* [ASSIGNMENT]
Please reproduce the data exactly, though every picture must stay out.

[Start of Attachment]

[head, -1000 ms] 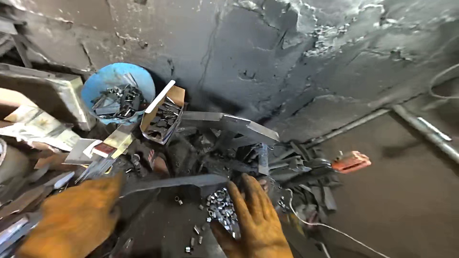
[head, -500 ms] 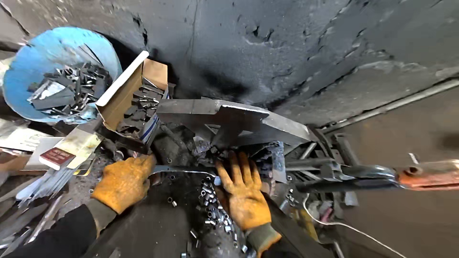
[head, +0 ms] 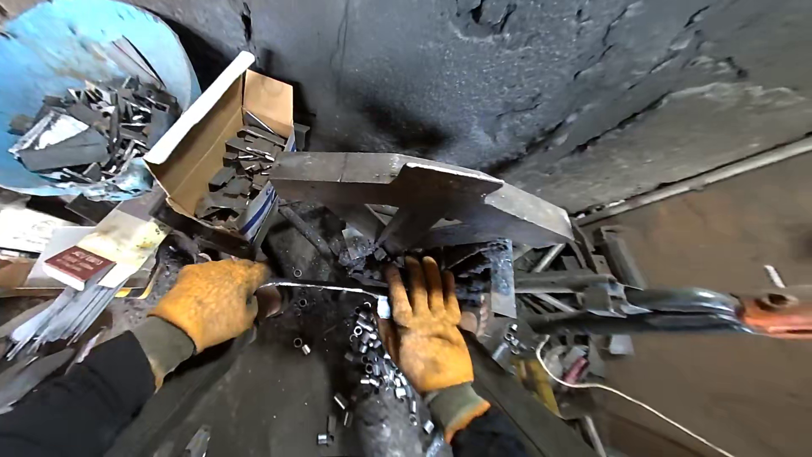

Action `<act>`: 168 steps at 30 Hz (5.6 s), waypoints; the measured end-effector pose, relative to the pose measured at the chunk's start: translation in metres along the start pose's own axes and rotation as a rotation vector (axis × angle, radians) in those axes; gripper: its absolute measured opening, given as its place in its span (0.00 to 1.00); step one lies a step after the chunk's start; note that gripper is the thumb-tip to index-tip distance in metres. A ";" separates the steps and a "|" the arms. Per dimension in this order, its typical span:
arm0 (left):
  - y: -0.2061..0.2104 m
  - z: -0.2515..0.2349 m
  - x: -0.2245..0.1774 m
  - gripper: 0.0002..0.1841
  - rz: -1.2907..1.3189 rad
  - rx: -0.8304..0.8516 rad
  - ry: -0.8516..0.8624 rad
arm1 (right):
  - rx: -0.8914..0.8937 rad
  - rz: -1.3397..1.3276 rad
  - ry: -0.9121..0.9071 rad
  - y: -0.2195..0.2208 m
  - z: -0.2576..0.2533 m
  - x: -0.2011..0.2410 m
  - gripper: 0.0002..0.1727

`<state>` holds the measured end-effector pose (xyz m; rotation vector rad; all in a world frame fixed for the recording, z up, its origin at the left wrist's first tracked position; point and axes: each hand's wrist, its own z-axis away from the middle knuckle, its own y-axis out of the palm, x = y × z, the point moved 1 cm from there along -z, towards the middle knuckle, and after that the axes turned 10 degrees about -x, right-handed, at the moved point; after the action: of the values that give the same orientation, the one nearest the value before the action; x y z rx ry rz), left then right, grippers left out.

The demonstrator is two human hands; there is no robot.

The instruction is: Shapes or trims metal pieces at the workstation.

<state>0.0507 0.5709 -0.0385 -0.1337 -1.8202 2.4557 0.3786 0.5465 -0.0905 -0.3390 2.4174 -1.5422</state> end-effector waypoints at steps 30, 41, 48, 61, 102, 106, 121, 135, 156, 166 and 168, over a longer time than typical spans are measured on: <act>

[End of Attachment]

* [ANSWER AREA]
[head, -1000 ms] 
[head, -500 ms] 
[head, +0 ms] 

Action `<act>`: 168 steps at 30 Hz (5.6 s), waypoints; the measured end-effector pose, relative to the pose measured at the chunk's start: translation in metres along the start pose's own axes and rotation as a rotation vector (axis × angle, radians) in those axes; gripper: its absolute measured opening, given as its place in its span (0.00 to 1.00); step one lies a step after the chunk's start; note that gripper is the thumb-tip to index-tip distance in metres. A ";" separates the steps and a "|" the arms. Per dimension in this order, its typical span:
arm0 (left):
  - y: -0.2061..0.2104 m
  - z: -0.2515..0.2349 m
  - x: -0.2245..0.1774 m
  - gripper: 0.0002..0.1841
  - rz: -1.2907..1.3189 rad
  - rx: -0.8304..0.8516 rad
  - ry: -0.8516..0.8624 rad
arm1 (right):
  - rx: -0.8914..0.8937 rad
  - rz: -1.3397..1.3276 rad
  - ry: -0.9121..0.9071 rad
  - y: -0.2195..0.2208 m
  - z: -0.2576..0.2533 m
  - x: -0.2011..0.2410 m
  - gripper: 0.0002..0.1727

`<state>` holds the measured end-effector pose (xyz m; rotation vector rad; all in a world frame fixed for the recording, z up, its origin at the left wrist's first tracked position; point and axes: each hand's wrist, its own z-axis away from the middle knuckle, its own y-axis out of the palm, x = y × z, the point moved 1 cm from there along -z, towards the middle knuckle, and after that the axes turned 10 degrees about -x, right-handed, at the moved point; after the action: of the values that give the same orientation, the one nearest the value before the action; x y z rx ry rz), left then right, grippers left out.

The demonstrator is two human hands; there is no robot.

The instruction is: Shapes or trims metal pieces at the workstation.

<state>0.0507 0.5709 -0.0385 -0.1337 -1.8202 2.4557 0.3786 0.5465 -0.0905 -0.3390 2.4174 -1.5422</state> end-effector waypoints at steps 30, 41, 48, 61, 102, 106, 121, 135, 156, 166 and 168, over a longer time than typical spans are measured on: <act>

No other output was requested.